Valentina, Joaquim de Carvalho

Carvalho (Deixando periódico.) - Impertinentes

são estes credores!

Valentina - São

por isso é que me coíbo

de dever muito;

Carvalho - E o recibo?

Pediste-lho?

Valentina - E por que não?

(Aproximando-se de Carvalho e passando-lhe o braço em volta do pescoço.)

Por que não vieste esta noite?

Ai, que saudades eu tive!

Para a mísera que vive

de teu amor, fero açoite

é tua ausência! Sozinha

a noite inteira passei...

Lembrei-me tanto... Nem sei

mesmo por quê...

Carvalho - Coitadinha!

Valentina (Sentando-se num tamborete, aos pés do Carvalho.)

- Porém. vamos lá saber:

e tu?... tu como passaste?

Carvalho - Assim...

Valentina - De mim te lembraste?

Carvalho - De ti me posso esquecer?

E tu?

Valentina - Muito despeitada...

Carvalho - Por que, meu bem?

Valentina - Faze idéia:

desejar uma tetéia

e não poder... Que maçada!

Carvalho - Não poder o quê?

Valentina - Comprá-la.

Carvalho - Por que comprá-la não podes?

Valentina - Pois pensa que a dão de godes?

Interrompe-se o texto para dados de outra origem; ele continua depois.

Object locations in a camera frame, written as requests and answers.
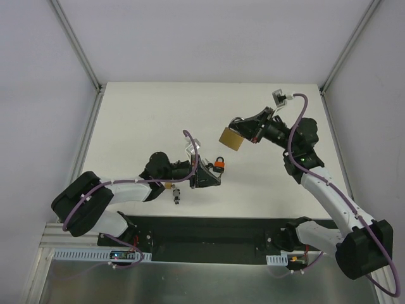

Carvalho - Se é muito cara, deixá-la!

Valentina - É difícil esquecer!

Carvalho - Dificuldades não vejo...

Valentina (Erguendo-se.) - Sufocar o meu desejo!

Matá-lo logo ao nascer!

Esquecer! Fora um suplício!

Pois desejar hei de em vão! (Batendo o pé.)

Oh! não! não!... Mil vezes não!...

Carvalho (Erguendo-se.) - Mas eu não digo...

Valentina (Evitando-o.) - Outro ofício!

Carvalho - Menina, não te exacerbes!

Se queres a tal tetéia,

não me faças cara feia,

que dentro em pouco a recebes!

(Tomando o chapéu que deixou na cadeira perto da secretária.)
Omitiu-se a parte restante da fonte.